** Given data follows **

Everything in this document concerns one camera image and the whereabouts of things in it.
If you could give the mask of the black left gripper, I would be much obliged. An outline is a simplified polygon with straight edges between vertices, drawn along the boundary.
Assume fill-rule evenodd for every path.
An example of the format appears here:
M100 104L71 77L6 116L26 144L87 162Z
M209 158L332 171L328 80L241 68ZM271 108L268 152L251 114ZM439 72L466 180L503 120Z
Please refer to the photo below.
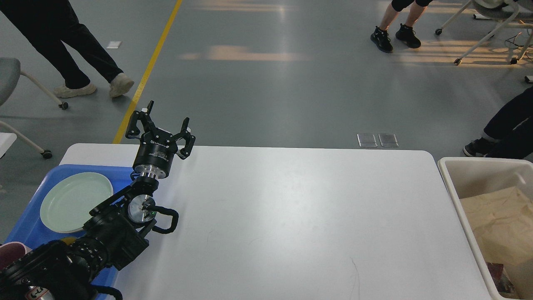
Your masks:
M174 155L180 159L188 158L194 147L196 137L189 129L190 118L183 120L179 133L159 132L150 117L154 101L149 101L146 108L140 111L134 110L126 126L125 138L139 140L139 150L133 163L133 170L141 173L148 169L156 169L157 178L168 177L171 171ZM177 141L184 140L183 148L177 148Z

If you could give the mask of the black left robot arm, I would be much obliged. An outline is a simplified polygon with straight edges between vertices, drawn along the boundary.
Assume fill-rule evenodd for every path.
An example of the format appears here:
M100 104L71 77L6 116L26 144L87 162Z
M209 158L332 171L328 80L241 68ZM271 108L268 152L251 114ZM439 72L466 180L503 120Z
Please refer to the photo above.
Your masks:
M93 300L99 294L122 299L115 288L94 285L105 269L118 271L133 262L148 246L150 232L173 233L179 213L156 205L153 195L159 180L167 178L173 159L190 156L196 138L185 118L179 133L154 125L153 101L134 111L125 137L139 139L132 165L132 183L98 203L89 214L78 238L53 240L1 269L2 300Z

** End of Given data **

Activity:
Would you reproduce the listing above in full and exactly, without its pictures?

Result of the task:
Everything in this document concerns one camera image and the whereabouts of things in it.
If you could give the mask of the black left gripper, I would be much obliged. An outline is a simplified polygon with straight edges between vertices, drawn along the boundary.
Assume fill-rule evenodd for every path.
An example of the format appears here:
M100 104L71 77L6 116L26 144L87 162Z
M209 158L332 171L328 80L241 68ZM271 108L268 152L251 114ZM439 72L466 180L503 120Z
Please refer to the photo below.
Your masks:
M174 155L180 159L188 158L194 147L196 137L189 129L190 118L183 120L179 133L159 132L150 117L154 101L149 101L146 108L140 111L134 110L126 126L125 138L139 140L139 150L133 163L133 170L141 173L148 169L156 169L157 178L168 177L171 171ZM177 141L184 140L183 148L177 148Z

If you could give the mask of the black left robot arm, I would be much obliged. An outline is a simplified polygon with straight edges between vertices, drawn along the boundary.
Assume fill-rule evenodd for every path.
An example of the format appears here:
M100 104L71 77L6 116L26 144L87 162Z
M209 158L332 171L328 80L241 68ZM271 108L268 152L251 114ZM439 72L466 180L503 120Z
Please refer to the photo above.
Your masks:
M93 300L99 294L122 299L115 288L94 285L105 269L118 271L133 262L148 246L150 232L173 233L179 213L156 205L153 195L159 180L167 178L173 159L190 156L196 138L185 118L179 133L154 125L153 101L134 111L125 137L139 139L132 165L132 183L98 203L89 214L78 238L53 240L1 269L2 300Z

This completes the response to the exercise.